Russia used to be the big bear in Central Asia. Xi Jinping’s Belt & Road will give Beijing that advantage. In South China Sea, Russia has unquestioningly accepted the Chinese point of view, even conducting naval drills with China after the Tribunal judgment. In fact, Russia is making no attempt to balance its China tilt. It could, for instance, open a channel with the Japanese, but refuses to do so. The India relationship is actually its only balance in Asia. In BRICS, India, Russia and Brazil could balance out Chinese power – but that ain’t happening.
India is conscious of this, and has gone to great lengths to protect the special quality of the Russia relationship. Moscow, as Indians say, is still the first phone-call India makes in a crisis. Some in Moscow and some in New Delhi will say that India has been unfaithful too, by cosying up to the Americans and this is the natural consequence of Indian strategic promiscuity. But since the end of the Cold War, Moscow and Washington have deepened their relationship in ways that India and the US really cannot match.
Until Washington took the ill-advised step of pushing NATO’s borders eastwards towards Ukraine, prompting Russia to go into Crimea and Ukraine.
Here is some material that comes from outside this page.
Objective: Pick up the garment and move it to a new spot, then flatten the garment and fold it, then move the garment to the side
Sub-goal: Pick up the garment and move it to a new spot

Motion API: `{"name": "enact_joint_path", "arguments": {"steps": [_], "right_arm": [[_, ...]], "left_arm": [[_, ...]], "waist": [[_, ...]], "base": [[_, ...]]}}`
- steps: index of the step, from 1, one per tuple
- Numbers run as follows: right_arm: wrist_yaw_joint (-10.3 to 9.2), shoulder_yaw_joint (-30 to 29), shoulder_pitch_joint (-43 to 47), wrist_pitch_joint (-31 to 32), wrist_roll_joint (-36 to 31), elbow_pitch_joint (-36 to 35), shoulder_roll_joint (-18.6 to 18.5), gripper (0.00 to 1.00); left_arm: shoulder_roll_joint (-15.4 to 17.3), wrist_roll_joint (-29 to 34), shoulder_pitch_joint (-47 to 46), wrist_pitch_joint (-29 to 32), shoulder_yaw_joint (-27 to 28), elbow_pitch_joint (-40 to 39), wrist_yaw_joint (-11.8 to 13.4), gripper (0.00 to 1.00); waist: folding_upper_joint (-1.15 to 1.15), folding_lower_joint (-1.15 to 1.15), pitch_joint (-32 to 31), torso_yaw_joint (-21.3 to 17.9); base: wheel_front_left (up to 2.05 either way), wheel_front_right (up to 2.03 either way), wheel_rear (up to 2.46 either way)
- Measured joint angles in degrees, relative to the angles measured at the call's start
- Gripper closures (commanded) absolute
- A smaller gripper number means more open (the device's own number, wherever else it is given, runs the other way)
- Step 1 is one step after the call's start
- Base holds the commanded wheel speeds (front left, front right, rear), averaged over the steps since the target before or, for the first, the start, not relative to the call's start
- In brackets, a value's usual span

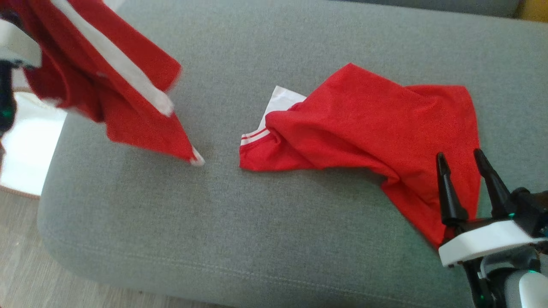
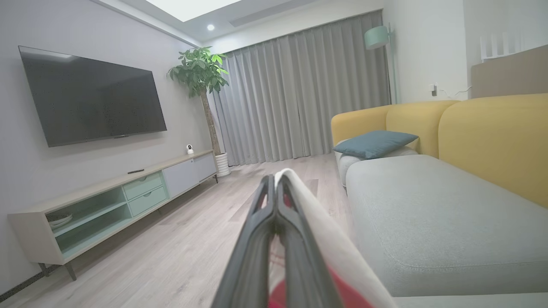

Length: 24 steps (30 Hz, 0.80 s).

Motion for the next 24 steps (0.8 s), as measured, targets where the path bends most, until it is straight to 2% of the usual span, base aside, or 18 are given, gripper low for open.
{"name": "enact_joint_path", "arguments": {"steps": [5, 8, 9, 12, 19, 20, 21, 22, 24], "right_arm": [[0.01, 0.14, -0.55, 1.24, -0.26, -1.59, -0.70, 0.00], [0.01, 0.20, -1.97, 2.04, -0.32, -2.60, -1.57, 0.00], [0.01, 0.27, -2.92, 2.48, -0.32, -3.24, -1.88, 0.00], [0.01, 0.60, -3.88, 2.78, -0.32, -3.83, -2.09, 0.00], [0.01, 1.11, -6.08, 3.18, -0.31, -4.31, -2.76, 0.00], [0.01, 1.13, -6.10, 3.18, -0.31, -4.24, -2.76, 0.00], [0.01, 1.11, -6.10, 2.99, -0.29, -4.13, -2.75, 0.00], [0.01, 1.04, -6.10, 2.60, -0.19, -3.97, -2.75, 0.00], [0.01, 0.99, -6.09, 2.12, -0.19, -3.50, -2.69, 0.00]], "left_arm": [[-0.66, -0.04, -3.80, -2.10, -0.25, 6.68, -1.75, 1.00], [-3.33, -1.19, -3.87, -2.29, -0.79, 11.72, -3.11, 1.00], [-5.77, -2.79, -2.94, -2.30, -1.47, 15.26, -3.96, 1.00], [-8.80, -4.27, -0.70, -3.01, -2.64, 21.52, -5.99, 1.00], [-12.68, -8.14, 1.58, -5.26, -1.88, 35.94, -9.21, 1.00], [-13.03, -8.33, 1.71, -5.69, -1.81, 37.30, -9.48, 0.89], [-13.30, -8.31, 1.87, -6.22, -1.78, 38.27, -9.66, 0.22], [-13.48, -8.15, 1.98, -6.64, -1.77, 39.01, -9.85, 0.00], [-13.91, -7.65, 2.32, -6.89, -1.59, 39.38, -9.75, 0.00]], "waist": [[0.00, 0.01, 2.81, 0.03], [0.00, 0.01, 4.74, 0.02], [0.00, 0.01, 6.06, -0.02], [0.00, 0.01, 8.00, -0.16], [0.00, 0.01, 11.09, -1.56], [0.00, 0.01, 11.23, -1.87], [0.00, 0.00, 11.28, -2.19], [0.00, 0.01, 11.16, -2.42], [0.00, 0.00, 10.55, -2.72]], "base": [[0.00, 0.00, 0.00], [0.00, 0.00, 0.00], [0.00, 0.00, 0.00], [0.00, 0.00, 0.00], [0.00, 0.00, 0.00], [0.00, 0.00, 0.00], [0.00, 0.00, 0.00], [0.00, 0.00, 0.00], [0.00, 0.00, 0.00]]}}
From there on, the US-Russia relationship has been in free-fall. It has had the greatest impact on India’s security interests. India is collateral damage.
India held its nose and refused to condemn Russia’s invasion of Crimea or its actions in Ukraine, recognising Russian interests in this area, though it’s a replay of the time when, several decades ago, India had stayed silent during the Soviet invasion of Afghanistan. Even on Syria, India hews more closely to the Russian position than US’s. It’s certainly better than handing out weapons to any bad guy who does not like Assad.
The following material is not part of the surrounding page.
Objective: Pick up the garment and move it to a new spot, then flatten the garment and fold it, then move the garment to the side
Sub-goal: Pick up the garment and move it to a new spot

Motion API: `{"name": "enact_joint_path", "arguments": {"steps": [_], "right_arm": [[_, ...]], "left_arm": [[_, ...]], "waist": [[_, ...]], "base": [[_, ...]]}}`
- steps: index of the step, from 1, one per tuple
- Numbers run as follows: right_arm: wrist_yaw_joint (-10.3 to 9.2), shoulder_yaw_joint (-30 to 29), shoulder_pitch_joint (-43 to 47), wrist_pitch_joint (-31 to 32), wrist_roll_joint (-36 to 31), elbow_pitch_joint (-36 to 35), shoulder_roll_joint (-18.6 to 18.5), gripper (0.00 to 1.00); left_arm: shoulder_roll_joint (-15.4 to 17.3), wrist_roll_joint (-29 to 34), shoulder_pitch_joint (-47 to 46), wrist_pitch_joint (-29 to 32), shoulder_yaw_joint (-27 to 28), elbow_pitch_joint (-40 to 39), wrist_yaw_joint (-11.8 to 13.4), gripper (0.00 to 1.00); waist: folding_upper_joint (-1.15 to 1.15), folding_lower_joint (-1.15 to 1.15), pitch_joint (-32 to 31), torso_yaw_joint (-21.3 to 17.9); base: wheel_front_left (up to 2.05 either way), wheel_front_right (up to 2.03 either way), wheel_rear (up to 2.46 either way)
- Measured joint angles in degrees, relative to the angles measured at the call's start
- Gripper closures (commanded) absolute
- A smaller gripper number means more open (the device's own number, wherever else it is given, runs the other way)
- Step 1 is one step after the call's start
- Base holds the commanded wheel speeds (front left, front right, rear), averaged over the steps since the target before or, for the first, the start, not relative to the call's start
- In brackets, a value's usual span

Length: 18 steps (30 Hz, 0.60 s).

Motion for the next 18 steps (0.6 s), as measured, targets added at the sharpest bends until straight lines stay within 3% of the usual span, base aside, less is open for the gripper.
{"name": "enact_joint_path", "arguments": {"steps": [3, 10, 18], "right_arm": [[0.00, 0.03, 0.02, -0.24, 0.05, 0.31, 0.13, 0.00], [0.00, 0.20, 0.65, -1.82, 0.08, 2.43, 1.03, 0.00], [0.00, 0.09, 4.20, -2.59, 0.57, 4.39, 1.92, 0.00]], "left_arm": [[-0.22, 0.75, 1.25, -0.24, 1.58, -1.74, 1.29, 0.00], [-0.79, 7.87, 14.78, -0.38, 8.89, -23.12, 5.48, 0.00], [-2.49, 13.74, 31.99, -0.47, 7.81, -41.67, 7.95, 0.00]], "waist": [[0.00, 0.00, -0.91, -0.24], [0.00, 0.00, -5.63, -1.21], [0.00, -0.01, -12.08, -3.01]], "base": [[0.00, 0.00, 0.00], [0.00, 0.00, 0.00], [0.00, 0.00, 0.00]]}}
So why is Russia in Pakistan again? First, it’s looking for another market for its weapons, three helicopters to Pakistan being only a start. Second, it would be snatching a US ally to its side. Third, Pakistan is a sub-set of its China exposure. Fourth, it has swallowed the Pakistani pup that IS is the real threat in Afghanistan, not Taliban.
India has no choice but to keep a steady hand on this relationship, diversify it to the extent possible, hopefully without making silly comparisons between Modi and Putin. If US is indeed a stronger friend of India today, New Delhi should lobby more forcefully with Washington that it needs to find a way to repair its Moscow relationship, to prevent the balance of power from getting hopelessly skewed. Hillary Clinton, unfortunately, looks set to continue Obama’s ill-judged Russia policy.
But once in a while, it’s a sweet feeling, knowing that when Indian troops crossed the LoC to strike terror camps in PoK, Russian and Pakistani troops were playing counterterror games in Pakistan.